【独自】子ども迎える選択肢、里親・養子縁組もあります…不妊夫婦への情報提供に指針

【独自】子ども迎える選択肢、里親・養子縁組もあります…不妊夫婦への情報提供に指針

(写真:読売新聞)

 厚生労働省は来春から、不妊治療を行う夫婦に、子どもを迎える別の選択肢として里親・特別養子縁組の情報提供を強化する。不妊治療が公的医療保険の対象になる来年4月に向け、医療機関が夫婦に説明するための指針を作成する。治療をしても必ずしも出産に結びつかない実態から、子どもを育てる他の方法を示すとともに、虐待や貧困で親と暮らせない子どもの福祉を推進する狙いがある。

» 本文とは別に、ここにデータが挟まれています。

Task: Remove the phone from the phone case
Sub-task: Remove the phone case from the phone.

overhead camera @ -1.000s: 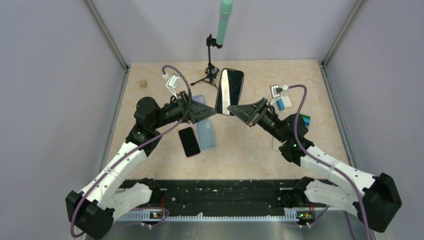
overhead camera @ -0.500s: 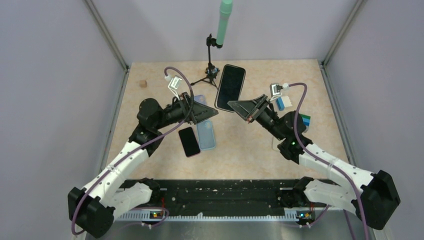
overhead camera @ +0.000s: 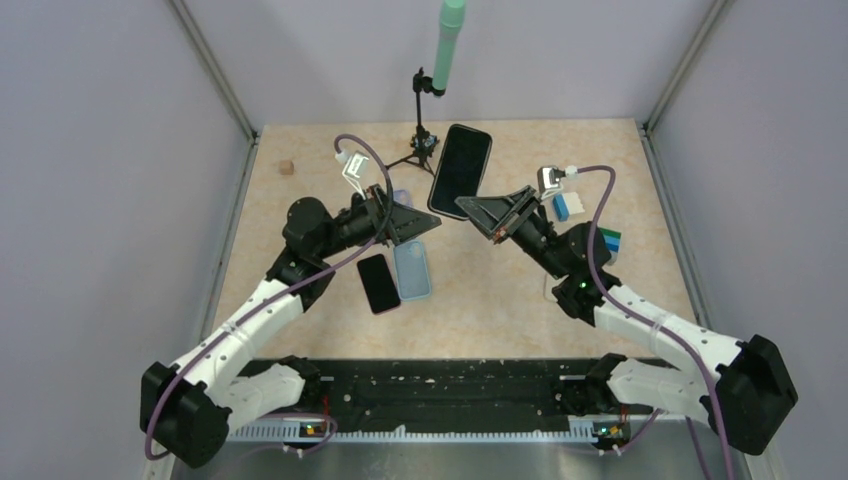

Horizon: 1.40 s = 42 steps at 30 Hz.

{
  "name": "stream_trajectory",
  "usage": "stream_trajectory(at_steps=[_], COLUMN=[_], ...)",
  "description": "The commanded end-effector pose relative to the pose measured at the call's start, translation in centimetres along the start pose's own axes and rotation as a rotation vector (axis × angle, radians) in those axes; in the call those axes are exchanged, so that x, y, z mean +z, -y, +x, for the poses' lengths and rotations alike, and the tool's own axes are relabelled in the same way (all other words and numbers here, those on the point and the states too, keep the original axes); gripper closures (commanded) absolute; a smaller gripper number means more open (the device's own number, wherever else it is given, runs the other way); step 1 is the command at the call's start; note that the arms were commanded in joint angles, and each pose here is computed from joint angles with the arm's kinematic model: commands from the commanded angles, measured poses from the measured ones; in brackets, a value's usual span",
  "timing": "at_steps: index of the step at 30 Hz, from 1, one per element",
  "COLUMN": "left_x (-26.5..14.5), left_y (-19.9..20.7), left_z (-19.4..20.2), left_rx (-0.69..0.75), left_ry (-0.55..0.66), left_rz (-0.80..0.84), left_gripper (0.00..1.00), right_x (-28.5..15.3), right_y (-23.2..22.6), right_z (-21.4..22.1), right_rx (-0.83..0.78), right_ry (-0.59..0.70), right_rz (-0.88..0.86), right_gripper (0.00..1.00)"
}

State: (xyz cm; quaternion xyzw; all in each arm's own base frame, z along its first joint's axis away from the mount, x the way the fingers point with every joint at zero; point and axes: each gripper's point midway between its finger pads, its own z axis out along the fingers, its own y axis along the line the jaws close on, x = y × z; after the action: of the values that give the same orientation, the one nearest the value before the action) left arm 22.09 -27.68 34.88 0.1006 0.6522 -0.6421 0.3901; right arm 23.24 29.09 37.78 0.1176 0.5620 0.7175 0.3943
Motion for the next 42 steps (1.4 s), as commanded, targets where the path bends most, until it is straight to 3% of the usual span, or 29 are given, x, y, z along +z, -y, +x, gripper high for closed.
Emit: stream_trajectory(at_steps=[1, 5, 9, 23, 33, 38, 42], left_x=[0.4, 0.7, 1.0, 2.1, 2.2, 2.2, 2.3], left_y=[1.1, 1.4, 1.2, 0.8, 0.5, 0.5, 0.4], left_z=[-1.1, -1.1, -0.9, -1.3, -1.0, -1.1, -1.6], left_rx=[0.035, 0.042, 0.039, 0.003, 0.007, 0.009, 0.007], left_ry=[0.052, 0.053, 0.053, 0.137, 0.150, 0.156, 0.180], left_rz=[0.050, 0.065, 0.061, 0.081, 0.072, 0.070, 0.056], left_gripper=[0.58, 0.48, 0.46, 0.50, 0.63, 0.63, 0.56], right_x=[0.1, 0.1, 0.1, 0.0, -0.7, -0.7, -0.7], right_y=[-5.0, -4.8, -5.0, -4.6, -5.3, -5.4, -5.5], right_z=[-1.7, -1.7, -1.6, -1.3, -1.8, -1.8, -1.6], right_rx=[0.016, 0.036, 0.057, 0.111, 0.120, 0.119, 0.120], right_ry=[0.057, 0.057, 0.050, 0.043, 0.065, 0.065, 0.055], right_rz=[-0.169, -0.168, -0.181, -0.201, -0.224, -0.225, -0.229], right_gripper=[1.00, 1.00, 1.00, 1.00, 1.00, 1.00, 1.00])
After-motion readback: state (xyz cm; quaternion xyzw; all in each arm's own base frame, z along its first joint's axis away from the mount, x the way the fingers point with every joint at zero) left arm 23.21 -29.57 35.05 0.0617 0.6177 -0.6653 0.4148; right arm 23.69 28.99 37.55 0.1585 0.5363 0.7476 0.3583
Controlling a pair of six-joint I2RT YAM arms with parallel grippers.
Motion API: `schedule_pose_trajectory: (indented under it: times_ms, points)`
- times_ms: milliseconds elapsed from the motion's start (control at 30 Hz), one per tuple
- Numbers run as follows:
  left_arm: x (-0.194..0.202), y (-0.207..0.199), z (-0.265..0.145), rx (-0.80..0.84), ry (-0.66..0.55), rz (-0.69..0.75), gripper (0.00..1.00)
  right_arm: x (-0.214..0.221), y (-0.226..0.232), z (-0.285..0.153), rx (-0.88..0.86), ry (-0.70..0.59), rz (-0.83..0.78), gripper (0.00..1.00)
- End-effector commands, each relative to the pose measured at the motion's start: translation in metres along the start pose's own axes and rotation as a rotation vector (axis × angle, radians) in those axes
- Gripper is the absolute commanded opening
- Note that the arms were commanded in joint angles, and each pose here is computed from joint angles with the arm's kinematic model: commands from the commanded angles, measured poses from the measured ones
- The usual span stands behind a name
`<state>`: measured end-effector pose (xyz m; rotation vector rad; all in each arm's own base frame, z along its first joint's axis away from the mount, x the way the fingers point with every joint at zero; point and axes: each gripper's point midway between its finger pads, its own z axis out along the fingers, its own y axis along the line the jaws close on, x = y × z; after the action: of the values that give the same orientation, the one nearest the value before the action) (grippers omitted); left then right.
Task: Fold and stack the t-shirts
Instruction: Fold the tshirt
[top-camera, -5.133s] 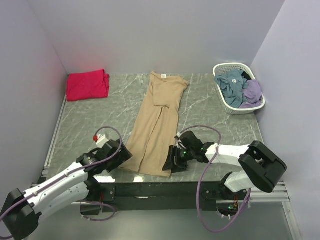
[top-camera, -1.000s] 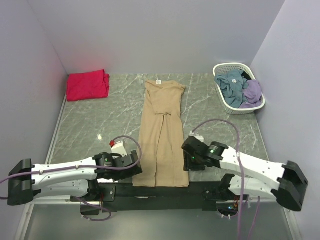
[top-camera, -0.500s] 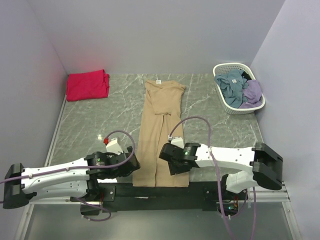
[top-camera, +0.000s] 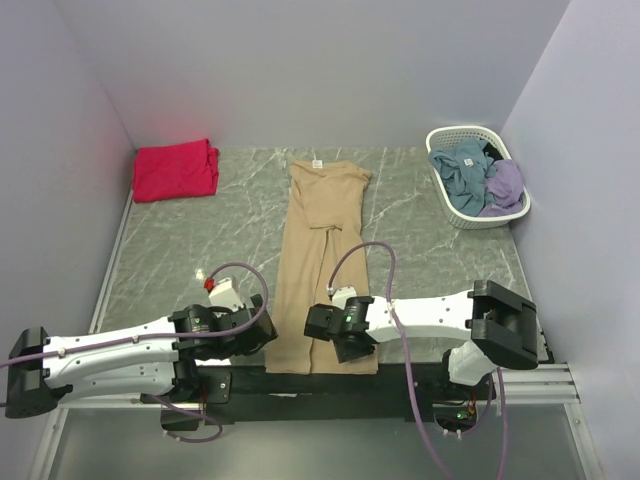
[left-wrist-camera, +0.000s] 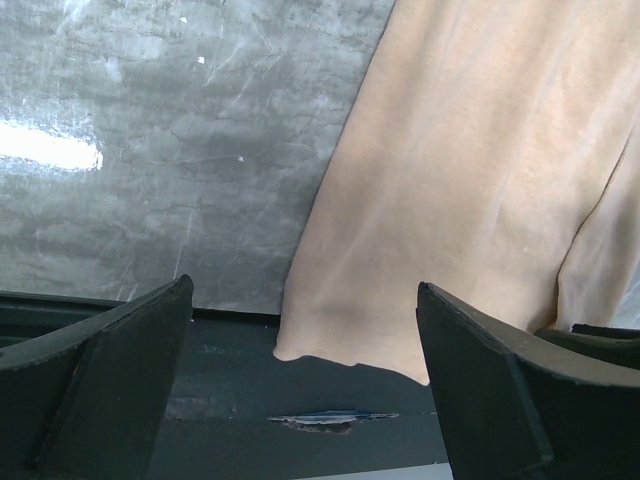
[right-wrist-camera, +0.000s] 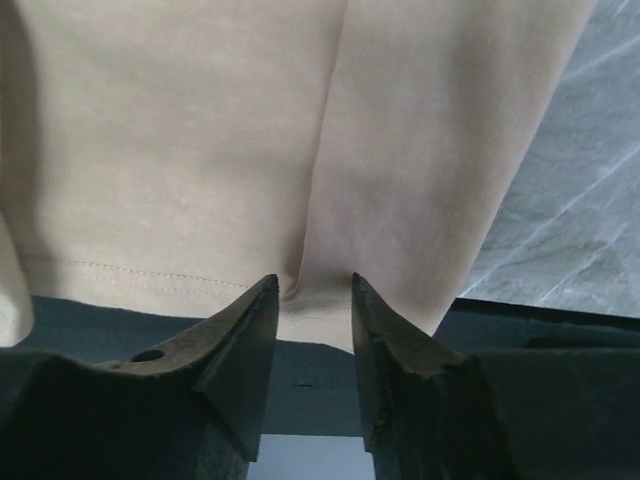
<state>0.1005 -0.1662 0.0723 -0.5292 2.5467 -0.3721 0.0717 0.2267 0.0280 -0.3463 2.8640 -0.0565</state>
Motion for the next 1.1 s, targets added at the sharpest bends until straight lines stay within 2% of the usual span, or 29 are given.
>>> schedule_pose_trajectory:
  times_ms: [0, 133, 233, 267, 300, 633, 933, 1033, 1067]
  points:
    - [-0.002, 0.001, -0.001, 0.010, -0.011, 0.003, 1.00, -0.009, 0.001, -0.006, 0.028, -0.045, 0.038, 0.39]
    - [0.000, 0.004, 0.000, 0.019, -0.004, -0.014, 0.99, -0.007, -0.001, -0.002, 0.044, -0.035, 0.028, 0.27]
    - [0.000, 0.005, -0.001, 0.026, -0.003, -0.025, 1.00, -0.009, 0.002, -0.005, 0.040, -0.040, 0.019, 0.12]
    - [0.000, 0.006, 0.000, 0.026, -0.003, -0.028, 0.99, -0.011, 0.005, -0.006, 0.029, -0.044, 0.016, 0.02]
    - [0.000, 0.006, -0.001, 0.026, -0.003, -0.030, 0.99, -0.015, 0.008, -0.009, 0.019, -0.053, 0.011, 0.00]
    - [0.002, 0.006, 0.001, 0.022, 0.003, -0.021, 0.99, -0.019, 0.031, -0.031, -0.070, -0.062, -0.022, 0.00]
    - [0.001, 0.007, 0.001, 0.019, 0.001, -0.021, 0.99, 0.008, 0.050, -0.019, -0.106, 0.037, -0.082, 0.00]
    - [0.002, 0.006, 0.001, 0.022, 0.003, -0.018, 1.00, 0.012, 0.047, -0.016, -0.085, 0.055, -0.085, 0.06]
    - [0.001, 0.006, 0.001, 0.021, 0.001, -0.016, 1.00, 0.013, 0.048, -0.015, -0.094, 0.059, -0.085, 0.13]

 指針では、情報提供は、治療開始前が望ましいと位置付ける。希望に応じて説明を複数回行うことを推奨するほか、不妊に悩む夫婦の心情に配慮した説明方法なども示す。治療の途中や行き詰まってからでは、諦めるよう促されたと誤解される恐れがあるためだ。

 また、児童相談所や民間あっせん団体との連携や、不妊治療を断念して養子を迎えた親に話を聞く機会の提供も、指針に盛り込むことを検討している。

 不妊治療を受ける人は年々増え、体外受精の実施件数は年間約46万件に達する。来春の保険適用でさらに増加が見込まれるが、治療しても子どもを授からない夫婦も多い。日本産科婦人科学会によると、1回の治療で出産した割合は、30歳代半ばまでは約20%で、40歳では10%に下がる。

 治療期間が長期化し、心身の負担が課題になる中、不妊の夫婦に、治療の中止や別の選択肢を示す必要性が指摘されてきた。だが、医療機関の取り組みは進まず、厚労省は今回、情報提供の強化に踏み切った。

 課題もある。里親・特別養子縁組は、児童養護施設などで暮らす子どもを家庭環境で養育するのが目的で、不妊治療がうまくいかなかった場合の代替手段ではない。そうした説明や、不妊治療を諦めた夫婦へのケアを担う人材が不足している。

 里親や養子縁組に対する社会の理解も乏しい。親と暮らせない子どもは約4万5000人に上る。そのうち里親の家庭などで暮らす子どもの割合は22%にとどまり、米国82%、英国73%に比べて低い水準だ。

 里親・特別養子縁組に詳しい林浩康・日本女子大教授(社会福祉学)は、「適切な情報提供の強化により、家庭環境が必要な子どもと、子どもを望む不妊の夫婦を結びつけられる可能性があり、意義は大きい」と話している。

 ◆里親・特別養子縁組=虐待や貧困などで親元から保護された子どもを家庭環境で養育する制度。里親は、行政から依頼を受け、18歳まで養育する。特別養子縁組の場合、裁判所の許可を得て、血縁のない夫婦が原則15歳未満の子どもを法律上の実子とする。